What we have learned, however, is that detachment leads to a number
of other cellular events including: photoreceptor cell death, Müller
cell proliferation and hypertrophy, remodeling of photoreceptor
synaptic terminals and a concomitant outgrowth of neurites from
second- and third-order neurons. These events, which have their
beginnings within minutes of creating the detachment and continue
for as long as the retina remains detached, most likely contribute
to the degree of visual recovery following reattachment surgery.
Retinal reattachment may be thought of in a
simplistic way of returning the retina to a "normal"
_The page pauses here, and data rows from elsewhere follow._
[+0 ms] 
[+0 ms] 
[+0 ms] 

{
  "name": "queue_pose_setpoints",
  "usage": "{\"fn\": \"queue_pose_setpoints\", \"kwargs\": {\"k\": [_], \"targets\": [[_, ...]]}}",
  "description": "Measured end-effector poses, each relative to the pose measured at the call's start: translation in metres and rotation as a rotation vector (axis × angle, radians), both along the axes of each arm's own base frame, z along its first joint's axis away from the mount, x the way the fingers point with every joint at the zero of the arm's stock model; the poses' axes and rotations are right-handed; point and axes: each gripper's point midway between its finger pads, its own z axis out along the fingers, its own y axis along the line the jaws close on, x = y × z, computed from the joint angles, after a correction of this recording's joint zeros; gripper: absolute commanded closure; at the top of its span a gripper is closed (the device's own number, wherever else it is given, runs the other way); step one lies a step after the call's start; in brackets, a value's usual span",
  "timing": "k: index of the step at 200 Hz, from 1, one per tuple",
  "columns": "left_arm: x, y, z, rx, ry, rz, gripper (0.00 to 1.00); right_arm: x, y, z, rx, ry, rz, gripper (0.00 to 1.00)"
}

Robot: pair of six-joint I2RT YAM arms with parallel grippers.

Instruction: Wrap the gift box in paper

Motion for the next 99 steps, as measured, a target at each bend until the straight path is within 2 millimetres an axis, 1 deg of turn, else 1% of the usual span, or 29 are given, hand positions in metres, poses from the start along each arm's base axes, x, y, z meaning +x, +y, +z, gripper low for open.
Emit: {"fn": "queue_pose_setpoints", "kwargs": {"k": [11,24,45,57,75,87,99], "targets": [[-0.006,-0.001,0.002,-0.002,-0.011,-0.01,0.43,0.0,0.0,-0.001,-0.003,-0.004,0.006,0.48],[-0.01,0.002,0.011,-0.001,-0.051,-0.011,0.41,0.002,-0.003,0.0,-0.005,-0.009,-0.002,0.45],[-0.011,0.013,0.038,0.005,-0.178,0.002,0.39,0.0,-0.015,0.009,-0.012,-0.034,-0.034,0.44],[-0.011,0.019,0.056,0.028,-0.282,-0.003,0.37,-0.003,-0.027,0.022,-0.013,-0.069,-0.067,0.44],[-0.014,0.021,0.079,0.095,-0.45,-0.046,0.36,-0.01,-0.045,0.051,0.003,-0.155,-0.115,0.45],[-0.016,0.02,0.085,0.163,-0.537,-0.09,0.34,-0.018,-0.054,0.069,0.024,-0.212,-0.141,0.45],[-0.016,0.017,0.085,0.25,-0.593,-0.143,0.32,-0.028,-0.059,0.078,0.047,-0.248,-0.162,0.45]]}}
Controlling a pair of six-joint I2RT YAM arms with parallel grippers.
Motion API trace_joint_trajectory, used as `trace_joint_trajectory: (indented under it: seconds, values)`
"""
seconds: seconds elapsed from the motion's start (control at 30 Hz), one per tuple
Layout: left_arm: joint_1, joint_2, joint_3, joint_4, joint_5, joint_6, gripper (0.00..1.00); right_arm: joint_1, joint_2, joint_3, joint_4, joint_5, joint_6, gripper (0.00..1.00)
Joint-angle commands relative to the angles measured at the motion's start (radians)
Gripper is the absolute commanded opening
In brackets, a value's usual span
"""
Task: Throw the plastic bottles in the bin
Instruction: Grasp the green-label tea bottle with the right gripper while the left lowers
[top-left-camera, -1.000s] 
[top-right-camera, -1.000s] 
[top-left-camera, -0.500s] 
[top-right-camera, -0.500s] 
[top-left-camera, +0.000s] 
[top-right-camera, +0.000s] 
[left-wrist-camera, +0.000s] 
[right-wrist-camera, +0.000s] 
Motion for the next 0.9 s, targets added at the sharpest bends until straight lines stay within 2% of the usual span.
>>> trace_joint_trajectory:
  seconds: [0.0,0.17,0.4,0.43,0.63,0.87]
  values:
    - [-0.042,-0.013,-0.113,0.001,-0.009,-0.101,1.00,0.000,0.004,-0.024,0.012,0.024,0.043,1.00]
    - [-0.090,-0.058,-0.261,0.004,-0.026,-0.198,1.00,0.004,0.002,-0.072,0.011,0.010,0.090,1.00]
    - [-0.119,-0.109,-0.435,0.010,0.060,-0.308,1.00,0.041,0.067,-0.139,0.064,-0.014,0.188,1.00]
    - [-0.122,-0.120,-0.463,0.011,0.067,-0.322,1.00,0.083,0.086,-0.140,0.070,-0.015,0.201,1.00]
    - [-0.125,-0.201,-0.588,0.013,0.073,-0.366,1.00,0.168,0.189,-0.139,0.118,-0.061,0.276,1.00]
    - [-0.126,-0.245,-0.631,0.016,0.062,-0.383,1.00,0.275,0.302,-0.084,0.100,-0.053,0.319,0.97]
configuration. Our most recent studies of reattachment in animal
models and comparisons to human reattachments indicate that this
is almost certainly not true. We have shown that early reattachment
can stop or slow many of the detrimental changes initiated by
detachment, however, once initiated, many of these changes, in
particular the "plastic" changes observed in some neurons,
do not immediately return to normal. In addition, reattachment
appears to initiate an entirely new set of potentially deleterious
cellular responses not observed in the detached retina. Because
of this we have begun examining the use of various supplemental
agents given during detachment to aid in the recovery of the retina.
Two agents, brain derived neurotrophic factor and oxygen, have
shown promise in achieving this goal. Other projects in the lab
include examining detached retinas from humans, pursuing a model
of retinal detachment in a cone dominant retina, assessing the
functional recovery of the retina using electrophysiological techniques,
and examining the response of the retina in mice that have had
specific genes altered.
For review see "Cellular
Remodeling in Mammalian Retina Induced by Retinal Detachment"
in Webvision.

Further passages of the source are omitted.